Meterología
Olor a lluvia: ¿cuál es su origen y cómo podemos aprovecharlo?
El inconfundible olor a lluvia tiene su origen en el suelo y no en el agua misma.Muchas personas aseguran que su olor o aroma favorito es el de la lluvia, e incluso otros dicen que dormir con lluvia es una sensación maravillosa.
Sin embargo, ese "olor a tierra mojada", conocido también como petricor, se debe en realidad a unas bacterias del suelo y a la electricidad de los rayos.
¿Cuál es el origen del olor a lluvia?
El término del "olor a lluvia" nace de la unión de las palabras griegas "petros" (piedra) e "icor" (la sangre de los dioses en la mitología). Aunque solemos asociarlo solo con el agua, el líquido en sí no tiene ningún olor. El secreto de este olor se esconde bajo nuestros pies, es una mezcla de compuestos que el suelo seco libera al entrar en contacto con la lluvia.
El principal componente de ese "olor" es la geosmina, un compuesto químico fabricado por bacterias que está en el suelo, especialmente las del género Streptomyces. Estos microorganismos segregan la sustancia en la tierra.
Cuando las gotas de lluvia golpean y mojan el suelo, el impacto levanta minúsculos aerosoles que transportan la geosmina al aire.
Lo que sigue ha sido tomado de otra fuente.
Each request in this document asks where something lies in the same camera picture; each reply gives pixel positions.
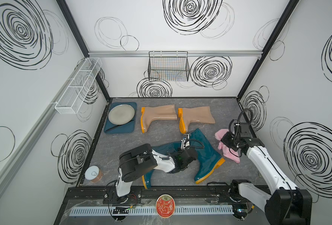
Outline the pink microfiber cloth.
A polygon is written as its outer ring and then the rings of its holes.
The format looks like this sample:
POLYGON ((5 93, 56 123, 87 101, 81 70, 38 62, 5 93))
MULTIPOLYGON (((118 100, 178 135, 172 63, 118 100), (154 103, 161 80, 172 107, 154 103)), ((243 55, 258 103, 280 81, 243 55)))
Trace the pink microfiber cloth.
POLYGON ((222 150, 223 156, 234 161, 235 163, 240 163, 240 158, 238 157, 238 153, 234 150, 228 148, 222 141, 222 137, 228 132, 228 129, 220 129, 215 133, 215 138, 219 141, 218 150, 222 150))

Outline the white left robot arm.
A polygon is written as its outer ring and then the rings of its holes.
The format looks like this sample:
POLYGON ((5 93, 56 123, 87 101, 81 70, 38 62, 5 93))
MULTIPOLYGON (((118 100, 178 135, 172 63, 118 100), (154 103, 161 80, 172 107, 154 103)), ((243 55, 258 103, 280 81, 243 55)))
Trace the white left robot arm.
POLYGON ((171 174, 185 170, 191 162, 198 159, 197 149, 203 148, 202 142, 191 139, 186 134, 178 142, 156 147, 146 143, 122 153, 119 156, 119 176, 115 185, 117 196, 127 196, 133 181, 152 170, 171 174))

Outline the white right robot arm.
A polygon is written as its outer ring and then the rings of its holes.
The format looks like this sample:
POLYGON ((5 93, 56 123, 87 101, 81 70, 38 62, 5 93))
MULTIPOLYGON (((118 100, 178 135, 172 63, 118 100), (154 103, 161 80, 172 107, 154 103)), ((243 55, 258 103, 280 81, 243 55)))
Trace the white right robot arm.
POLYGON ((229 149, 248 157, 261 173, 269 193, 248 180, 233 180, 230 193, 249 200, 262 209, 271 225, 309 225, 311 223, 312 196, 300 189, 278 167, 258 138, 253 138, 248 123, 234 122, 234 131, 228 131, 221 142, 229 149))

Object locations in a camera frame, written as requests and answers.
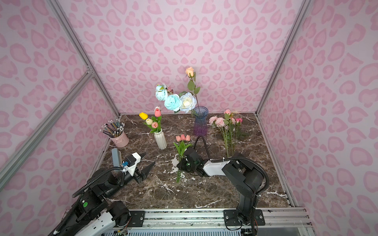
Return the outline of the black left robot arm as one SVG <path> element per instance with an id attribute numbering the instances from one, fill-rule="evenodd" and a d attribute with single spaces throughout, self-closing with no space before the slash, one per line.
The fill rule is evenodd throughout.
<path id="1" fill-rule="evenodd" d="M 131 181 L 141 183 L 148 177 L 155 163 L 139 170 L 137 165 L 144 156 L 144 153 L 135 152 L 118 166 L 95 171 L 87 183 L 73 193 L 72 197 L 76 201 L 50 235 L 75 236 L 90 233 L 95 236 L 115 226 L 127 228 L 134 222 L 141 225 L 143 214 L 131 213 L 122 201 L 110 204 L 107 200 Z"/>

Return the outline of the purple glass vase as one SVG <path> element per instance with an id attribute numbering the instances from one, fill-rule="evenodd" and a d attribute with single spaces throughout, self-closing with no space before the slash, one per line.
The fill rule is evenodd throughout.
<path id="1" fill-rule="evenodd" d="M 206 136 L 208 127 L 207 127 L 207 117 L 209 110 L 204 106 L 197 106 L 194 108 L 194 135 L 195 136 Z"/>

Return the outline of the magenta rose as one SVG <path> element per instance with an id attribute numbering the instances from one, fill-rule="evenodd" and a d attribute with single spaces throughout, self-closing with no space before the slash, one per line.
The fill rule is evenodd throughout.
<path id="1" fill-rule="evenodd" d="M 249 135 L 241 129 L 242 121 L 242 118 L 235 119 L 235 137 L 237 140 L 243 140 Z"/>

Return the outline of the small pink twin rose stem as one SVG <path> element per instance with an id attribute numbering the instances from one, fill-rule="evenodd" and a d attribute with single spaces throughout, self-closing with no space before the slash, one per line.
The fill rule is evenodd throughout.
<path id="1" fill-rule="evenodd" d="M 209 124 L 213 127 L 213 128 L 217 128 L 221 134 L 222 134 L 222 137 L 223 137 L 223 141 L 224 141 L 224 147 L 225 147 L 225 140 L 224 140 L 224 116 L 223 117 L 218 117 L 218 116 L 212 116 L 210 119 L 209 119 Z"/>

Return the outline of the salmon pink rose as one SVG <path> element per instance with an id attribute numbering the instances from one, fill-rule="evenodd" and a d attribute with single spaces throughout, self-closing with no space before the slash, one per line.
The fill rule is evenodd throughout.
<path id="1" fill-rule="evenodd" d="M 227 109 L 225 112 L 224 112 L 224 140 L 225 140 L 225 147 L 226 147 L 226 154 L 227 154 L 227 157 L 231 157 L 233 155 L 233 149 L 230 149 L 229 146 L 228 146 L 228 143 L 227 143 L 227 136 L 226 136 L 226 131 L 227 131 L 227 125 L 228 125 L 228 119 L 230 117 L 233 117 L 233 113 Z"/>

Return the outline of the light pink double peony stem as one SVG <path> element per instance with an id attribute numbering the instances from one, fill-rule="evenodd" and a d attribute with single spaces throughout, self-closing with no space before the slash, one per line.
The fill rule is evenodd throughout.
<path id="1" fill-rule="evenodd" d="M 236 140 L 235 128 L 236 128 L 236 121 L 233 117 L 230 117 L 228 119 L 228 125 L 227 125 L 227 131 L 226 131 L 227 143 L 230 149 L 233 149 L 234 141 Z"/>

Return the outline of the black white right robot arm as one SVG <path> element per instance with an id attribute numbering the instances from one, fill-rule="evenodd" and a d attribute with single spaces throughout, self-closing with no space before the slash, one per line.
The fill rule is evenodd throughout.
<path id="1" fill-rule="evenodd" d="M 270 179 L 267 172 L 256 162 L 236 152 L 232 157 L 211 159 L 206 141 L 203 141 L 208 159 L 203 159 L 195 150 L 199 136 L 194 144 L 177 136 L 174 143 L 178 154 L 177 168 L 180 172 L 198 177 L 225 176 L 240 194 L 236 208 L 236 218 L 241 226 L 250 225 L 251 234 L 258 233 L 258 222 L 255 212 L 261 194 L 269 188 Z"/>

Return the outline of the pink tulip stem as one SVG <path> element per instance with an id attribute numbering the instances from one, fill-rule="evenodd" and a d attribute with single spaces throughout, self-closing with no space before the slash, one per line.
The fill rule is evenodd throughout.
<path id="1" fill-rule="evenodd" d="M 183 157 L 184 156 L 184 152 L 186 150 L 186 135 L 185 134 L 182 134 L 180 136 L 180 143 L 179 143 L 179 148 L 180 148 L 180 151 L 179 151 L 179 156 L 180 157 Z"/>
<path id="2" fill-rule="evenodd" d="M 183 152 L 185 152 L 185 150 L 188 148 L 188 147 L 191 147 L 192 146 L 192 143 L 191 143 L 191 136 L 190 135 L 184 135 L 182 134 L 181 135 L 181 138 L 182 138 L 182 142 L 183 142 Z"/>
<path id="3" fill-rule="evenodd" d="M 178 161 L 181 162 L 183 157 L 182 147 L 183 147 L 183 140 L 185 140 L 185 135 L 179 135 L 176 136 L 176 142 L 174 143 L 177 152 L 178 152 Z M 179 166 L 177 165 L 178 171 L 177 171 L 177 177 L 176 182 L 179 183 L 181 180 L 181 171 L 179 169 Z"/>

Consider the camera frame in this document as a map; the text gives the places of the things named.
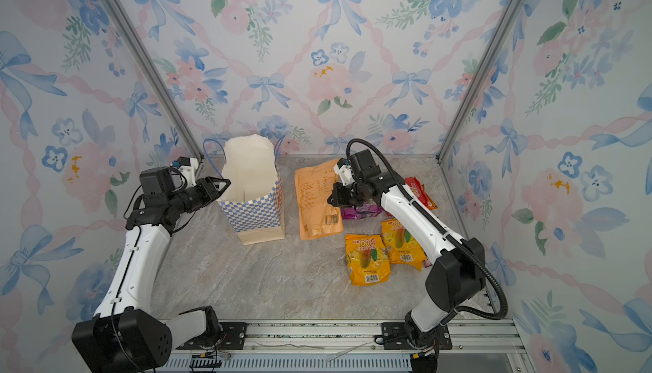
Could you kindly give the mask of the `purple grape candy bag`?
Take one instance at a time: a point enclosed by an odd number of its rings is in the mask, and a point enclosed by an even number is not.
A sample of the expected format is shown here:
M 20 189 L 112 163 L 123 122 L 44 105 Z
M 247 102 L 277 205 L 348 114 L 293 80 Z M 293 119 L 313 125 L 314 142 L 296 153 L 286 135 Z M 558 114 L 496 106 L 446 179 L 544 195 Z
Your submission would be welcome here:
M 343 208 L 341 210 L 341 217 L 343 220 L 362 220 L 377 217 L 383 212 L 383 208 L 377 204 L 365 203 L 358 207 Z

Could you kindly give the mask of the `blue checkered paper bag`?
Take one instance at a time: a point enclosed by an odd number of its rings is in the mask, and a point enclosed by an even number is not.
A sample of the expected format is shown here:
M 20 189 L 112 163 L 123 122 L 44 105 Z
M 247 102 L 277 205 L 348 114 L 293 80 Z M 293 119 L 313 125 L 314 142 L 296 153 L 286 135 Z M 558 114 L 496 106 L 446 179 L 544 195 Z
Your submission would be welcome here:
M 207 139 L 203 146 L 217 147 L 215 155 L 224 160 L 217 174 L 231 185 L 217 202 L 243 245 L 283 240 L 284 190 L 273 142 L 247 135 L 226 142 Z

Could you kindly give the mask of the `orange kraft snack pouch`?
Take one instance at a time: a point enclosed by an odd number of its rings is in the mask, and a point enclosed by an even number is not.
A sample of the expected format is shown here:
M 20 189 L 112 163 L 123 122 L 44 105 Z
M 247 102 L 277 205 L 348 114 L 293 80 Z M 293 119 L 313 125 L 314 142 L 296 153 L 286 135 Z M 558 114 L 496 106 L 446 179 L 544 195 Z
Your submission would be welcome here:
M 328 203 L 338 176 L 333 159 L 318 166 L 295 171 L 295 191 L 299 208 L 299 232 L 304 241 L 343 232 L 341 210 Z

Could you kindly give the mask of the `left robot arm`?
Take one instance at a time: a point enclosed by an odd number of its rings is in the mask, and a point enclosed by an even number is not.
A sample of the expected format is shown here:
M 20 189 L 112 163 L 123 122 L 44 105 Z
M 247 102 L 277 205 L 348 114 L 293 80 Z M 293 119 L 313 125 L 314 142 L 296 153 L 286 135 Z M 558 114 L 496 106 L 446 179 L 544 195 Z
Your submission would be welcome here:
M 216 347 L 224 337 L 210 306 L 162 321 L 150 313 L 156 274 L 185 213 L 217 201 L 230 182 L 208 176 L 175 185 L 174 168 L 142 172 L 142 194 L 127 217 L 126 245 L 105 298 L 71 340 L 92 372 L 146 372 L 164 366 L 173 350 L 197 338 Z

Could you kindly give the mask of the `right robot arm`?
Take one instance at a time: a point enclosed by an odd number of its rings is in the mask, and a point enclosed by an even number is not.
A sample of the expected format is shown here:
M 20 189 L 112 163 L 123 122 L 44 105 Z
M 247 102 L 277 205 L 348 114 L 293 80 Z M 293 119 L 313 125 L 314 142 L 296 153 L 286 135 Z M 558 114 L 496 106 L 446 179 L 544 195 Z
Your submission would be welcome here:
M 392 170 L 381 170 L 369 150 L 334 165 L 337 181 L 328 202 L 352 208 L 374 201 L 393 215 L 424 250 L 431 262 L 424 299 L 405 317 L 407 340 L 416 349 L 431 346 L 460 313 L 486 317 L 484 310 L 466 304 L 486 288 L 480 243 L 466 240 L 438 220 L 419 201 L 404 179 Z

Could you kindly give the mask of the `red fruit candy bag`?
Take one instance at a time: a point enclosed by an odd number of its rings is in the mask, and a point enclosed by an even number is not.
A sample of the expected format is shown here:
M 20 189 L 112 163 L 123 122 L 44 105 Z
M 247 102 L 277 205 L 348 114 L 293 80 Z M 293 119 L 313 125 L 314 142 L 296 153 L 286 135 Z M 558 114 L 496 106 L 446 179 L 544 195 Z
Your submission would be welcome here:
M 426 193 L 424 185 L 415 177 L 409 177 L 405 179 L 407 185 L 411 188 L 414 196 L 426 206 L 429 210 L 436 210 L 438 206 L 431 199 L 431 197 Z

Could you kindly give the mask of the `yellow mango candy bag right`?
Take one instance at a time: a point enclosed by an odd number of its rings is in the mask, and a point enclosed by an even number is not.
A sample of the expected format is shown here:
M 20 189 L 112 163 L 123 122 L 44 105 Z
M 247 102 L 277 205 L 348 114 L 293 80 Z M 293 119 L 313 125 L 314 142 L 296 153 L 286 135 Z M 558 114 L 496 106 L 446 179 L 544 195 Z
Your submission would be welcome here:
M 416 239 L 396 219 L 384 220 L 381 227 L 381 238 L 390 263 L 410 265 L 421 271 L 426 255 Z

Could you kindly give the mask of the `yellow mango candy bag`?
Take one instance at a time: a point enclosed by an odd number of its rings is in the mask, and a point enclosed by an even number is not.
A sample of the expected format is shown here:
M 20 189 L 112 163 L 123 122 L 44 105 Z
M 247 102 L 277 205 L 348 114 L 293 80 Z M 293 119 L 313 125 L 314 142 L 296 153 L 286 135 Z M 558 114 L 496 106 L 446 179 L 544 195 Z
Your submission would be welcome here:
M 381 227 L 381 238 L 390 263 L 410 265 L 421 271 L 426 255 L 416 239 L 396 219 L 384 220 Z
M 386 282 L 391 275 L 390 260 L 381 235 L 346 235 L 346 262 L 353 286 Z

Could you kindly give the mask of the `yellow mango candy bag front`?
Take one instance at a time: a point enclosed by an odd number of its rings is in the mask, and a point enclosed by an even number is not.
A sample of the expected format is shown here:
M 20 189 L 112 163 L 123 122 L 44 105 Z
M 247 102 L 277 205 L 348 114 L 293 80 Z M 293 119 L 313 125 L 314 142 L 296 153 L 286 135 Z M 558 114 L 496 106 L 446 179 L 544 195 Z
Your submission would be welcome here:
M 353 286 L 386 282 L 391 275 L 390 260 L 381 235 L 346 235 L 346 262 Z

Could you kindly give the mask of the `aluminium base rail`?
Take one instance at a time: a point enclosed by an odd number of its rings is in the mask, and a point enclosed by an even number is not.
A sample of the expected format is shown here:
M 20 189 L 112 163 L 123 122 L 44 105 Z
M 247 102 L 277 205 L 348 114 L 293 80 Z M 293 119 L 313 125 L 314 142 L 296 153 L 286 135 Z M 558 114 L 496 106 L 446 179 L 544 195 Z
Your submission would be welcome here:
M 532 372 L 512 320 L 454 320 L 437 343 L 415 349 L 379 339 L 400 320 L 224 320 L 246 324 L 241 348 L 187 342 L 156 372 Z

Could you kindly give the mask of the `left aluminium corner post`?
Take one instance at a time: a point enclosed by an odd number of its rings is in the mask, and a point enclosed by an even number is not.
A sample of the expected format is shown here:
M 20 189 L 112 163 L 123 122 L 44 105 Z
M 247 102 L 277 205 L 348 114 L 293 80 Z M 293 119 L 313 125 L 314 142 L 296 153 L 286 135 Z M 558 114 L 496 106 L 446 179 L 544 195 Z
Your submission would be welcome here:
M 161 104 L 166 111 L 171 123 L 178 129 L 178 133 L 182 141 L 186 144 L 188 151 L 192 153 L 193 157 L 203 159 L 204 155 L 202 149 L 198 146 L 192 132 L 188 128 L 185 120 L 181 115 L 181 111 L 176 103 L 171 99 L 168 93 L 164 80 L 159 75 L 153 59 L 150 57 L 144 42 L 139 38 L 137 30 L 129 18 L 125 7 L 120 0 L 101 0 L 103 5 L 106 6 L 107 12 L 116 22 L 117 27 L 124 36 L 126 45 L 135 58 L 137 66 L 146 79 Z

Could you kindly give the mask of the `aluminium corner post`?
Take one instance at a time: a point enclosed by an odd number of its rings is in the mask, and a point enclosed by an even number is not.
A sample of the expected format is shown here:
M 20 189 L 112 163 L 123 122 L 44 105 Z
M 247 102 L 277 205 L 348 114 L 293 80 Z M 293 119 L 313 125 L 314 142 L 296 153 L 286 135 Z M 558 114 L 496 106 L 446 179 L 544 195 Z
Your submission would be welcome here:
M 185 120 L 181 115 L 181 111 L 176 103 L 171 99 L 168 93 L 164 80 L 159 75 L 153 59 L 150 57 L 144 42 L 139 38 L 137 30 L 129 18 L 125 7 L 120 0 L 101 0 L 103 5 L 106 6 L 107 12 L 116 22 L 117 27 L 124 36 L 126 45 L 135 58 L 137 66 L 146 79 L 161 104 L 166 111 L 171 123 L 178 129 L 178 133 L 182 141 L 186 144 L 188 151 L 192 153 L 193 157 L 203 159 L 204 155 L 202 149 L 198 146 L 192 132 L 188 128 Z
M 446 160 L 447 155 L 453 150 L 453 145 L 455 144 L 458 132 L 462 129 L 466 116 L 472 109 L 475 98 L 480 93 L 482 84 L 485 79 L 489 77 L 492 66 L 503 49 L 506 36 L 514 24 L 517 14 L 521 11 L 524 3 L 525 0 L 508 0 L 493 34 L 490 37 L 489 42 L 487 42 L 487 49 L 480 58 L 478 69 L 474 74 L 474 79 L 470 82 L 469 88 L 465 92 L 458 111 L 453 116 L 453 123 L 448 130 L 443 144 L 441 144 L 440 151 L 436 155 L 438 164 L 442 164 Z

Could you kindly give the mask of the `right aluminium corner post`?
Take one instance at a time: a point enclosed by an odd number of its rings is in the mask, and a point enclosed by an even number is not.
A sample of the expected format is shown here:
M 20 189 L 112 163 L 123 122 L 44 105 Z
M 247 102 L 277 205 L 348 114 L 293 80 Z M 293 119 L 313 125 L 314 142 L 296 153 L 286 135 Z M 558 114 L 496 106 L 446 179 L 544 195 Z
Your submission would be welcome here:
M 492 66 L 503 49 L 506 36 L 514 24 L 517 14 L 521 11 L 524 3 L 525 0 L 508 0 L 493 34 L 490 37 L 489 42 L 487 42 L 487 49 L 480 58 L 478 69 L 474 74 L 474 79 L 470 82 L 469 88 L 465 92 L 458 111 L 453 116 L 453 123 L 448 130 L 443 144 L 441 144 L 440 151 L 436 155 L 438 164 L 442 164 L 446 160 L 447 155 L 453 150 L 453 145 L 455 144 L 458 132 L 462 129 L 466 116 L 472 109 L 475 98 L 480 93 L 482 84 L 485 79 L 489 77 Z
Aunque el olfato humano es increíblemente sensible a esta molécula, no somos los únicos que la perciben.
Un dato que sorprende es que muchos animales y otras especies de la naturaleza, son capaces de oler este compuesto, y en muchos casos para ellos esta acción es una cuestión de supervivencia.
Por ejemplo, los camellos en el desierto utilizan este rastro químico que flota en el aire, como si fuese su guía, y de esta manera no se pierden. Gracias a ese rastro químico también son capaces de localizar fuentes de agua a kilómetros de distancia en mitad del desierto.
Por otro lado, ¿alguna vez has podido preveer que va a llover o que se avecina una tormenta gracias al olor del ambiente?. Es muy común notar un aroma distinto, como si fuera más metálico o eléctrico. Se trata de un fenómeno que sirve como aviso natural de que el clima está a punto de cambiar.
Ese aviso previo de la tormenta se debe al ozono. Durante las tormentas, las potentes descargas eléctricas de los rayos forman esta molécula en la atmósfera. Esas corrientes de aire se encargan de arrastrar el gas a nivel del suelo antes de que llegue el agua, creando esa atmósfera cargada que nos advierte de que pronto lloverá.